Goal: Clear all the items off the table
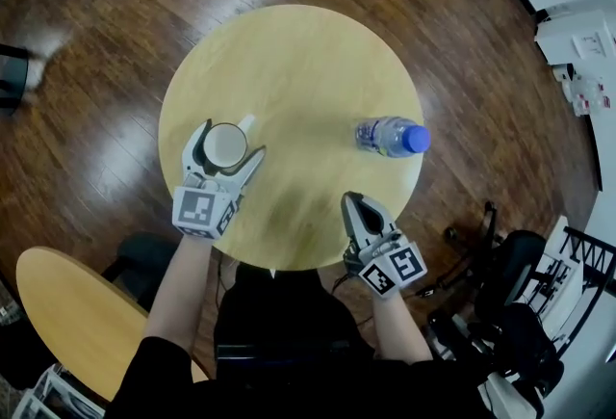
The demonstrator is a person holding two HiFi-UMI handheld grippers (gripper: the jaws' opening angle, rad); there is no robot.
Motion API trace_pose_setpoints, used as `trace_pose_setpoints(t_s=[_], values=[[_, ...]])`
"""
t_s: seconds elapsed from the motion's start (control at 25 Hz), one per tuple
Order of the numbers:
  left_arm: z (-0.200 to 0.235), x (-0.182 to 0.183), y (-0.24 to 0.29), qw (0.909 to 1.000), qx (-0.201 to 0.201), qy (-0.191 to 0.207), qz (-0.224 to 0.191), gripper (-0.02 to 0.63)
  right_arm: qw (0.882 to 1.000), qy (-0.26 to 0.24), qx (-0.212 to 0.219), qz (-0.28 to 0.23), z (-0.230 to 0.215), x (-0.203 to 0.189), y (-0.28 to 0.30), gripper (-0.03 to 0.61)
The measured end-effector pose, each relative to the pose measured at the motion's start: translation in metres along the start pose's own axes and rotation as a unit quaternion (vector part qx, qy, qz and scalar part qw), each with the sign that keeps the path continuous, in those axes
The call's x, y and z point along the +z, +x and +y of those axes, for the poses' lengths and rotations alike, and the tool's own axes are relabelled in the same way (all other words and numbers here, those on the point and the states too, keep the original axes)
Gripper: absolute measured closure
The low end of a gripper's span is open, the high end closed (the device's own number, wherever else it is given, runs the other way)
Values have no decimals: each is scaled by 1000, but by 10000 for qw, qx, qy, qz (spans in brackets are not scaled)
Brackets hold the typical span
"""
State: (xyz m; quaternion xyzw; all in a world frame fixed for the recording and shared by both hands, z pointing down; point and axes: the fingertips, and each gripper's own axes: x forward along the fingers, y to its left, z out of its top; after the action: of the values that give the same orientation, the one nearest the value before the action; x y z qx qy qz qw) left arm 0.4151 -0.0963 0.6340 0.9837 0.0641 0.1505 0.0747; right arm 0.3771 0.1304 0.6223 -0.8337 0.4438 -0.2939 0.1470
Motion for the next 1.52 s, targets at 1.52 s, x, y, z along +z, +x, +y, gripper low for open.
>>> trace_pose_setpoints(t_s=[1.52], values=[[18,102,-176,9842,1334,60,-1164,198,9760,-1418,1638,-213,92,72,8,574]])
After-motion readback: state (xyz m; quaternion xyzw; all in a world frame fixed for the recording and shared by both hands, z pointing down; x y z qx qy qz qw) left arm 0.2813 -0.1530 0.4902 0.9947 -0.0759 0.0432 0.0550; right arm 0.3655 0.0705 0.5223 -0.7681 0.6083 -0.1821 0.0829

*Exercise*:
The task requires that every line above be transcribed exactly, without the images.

*Reply to the exercise*:
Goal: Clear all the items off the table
The demonstrator is a person holding two HiFi-UMI handheld grippers (gripper: the jaws' opening angle, rad); there is no robot.
Motion API trace_pose_setpoints, used as `trace_pose_setpoints(t_s=[_], values=[[_, ...]])`
"""
t_s: seconds elapsed from the motion's start (control at 25 Hz), one per tuple
Order of the numbers:
  left_arm: z (-0.200 to 0.235), x (-0.182 to 0.183), y (-0.24 to 0.29), qw (0.909 to 1.000), qx (-0.201 to 0.201), qy (-0.191 to 0.207), qz (-0.224 to 0.191), gripper (-0.02 to 0.63)
  right_arm: qw (0.882 to 1.000), qy (-0.26 to 0.24), qx (-0.212 to 0.219), qz (-0.28 to 0.23), z (-0.230 to 0.215), x (-0.203 to 0.189), y (-0.28 to 0.30), gripper (-0.03 to 0.61)
The measured end-effector pose, each relative to the pose measured at the motion's start: translation in metres along the start pose's own axes and rotation as a unit quaternion (vector part qx, qy, qz and scalar part qw), each with the sign that keeps the path continuous, in those axes
The call's x, y and z point along the +z, +x and +y of those axes, for the poses' lengths and rotations alike, and the tool's own axes are relabelled in the same way (all other words and numbers here, those on the point and the states too, keep the original axes)
Gripper: absolute measured closure
The low end of a gripper's span is open, the high end closed (the device's own number, wherever else it is given, runs the other way)
Values have no decimals: each is scaled by 1000, but by 10000 for qw, qx, qy, qz (spans in brackets are not scaled)
Brackets hold the typical span
"""
State: (xyz m; quaternion xyzw; all in a world frame fixed for the recording and shared by both hands, z pointing down; point and axes: the fingertips, and each gripper's own axes: x forward along the fingers, y to its left, z out of its top; after the action: of the values that give the same orientation, the one nearest the value before the action; x y z qx qy qz qw) left arm 0.4151 -0.0963 0.6340 0.9837 0.0641 0.1505 0.0747; right arm 0.3771 0.1304 0.6223 -0.8337 0.4438 -0.2939 0.1470
Motion for the next 1.52 s, targets at 1.52 s, x, y, z along +z, +x, +y, gripper low for open.
>>> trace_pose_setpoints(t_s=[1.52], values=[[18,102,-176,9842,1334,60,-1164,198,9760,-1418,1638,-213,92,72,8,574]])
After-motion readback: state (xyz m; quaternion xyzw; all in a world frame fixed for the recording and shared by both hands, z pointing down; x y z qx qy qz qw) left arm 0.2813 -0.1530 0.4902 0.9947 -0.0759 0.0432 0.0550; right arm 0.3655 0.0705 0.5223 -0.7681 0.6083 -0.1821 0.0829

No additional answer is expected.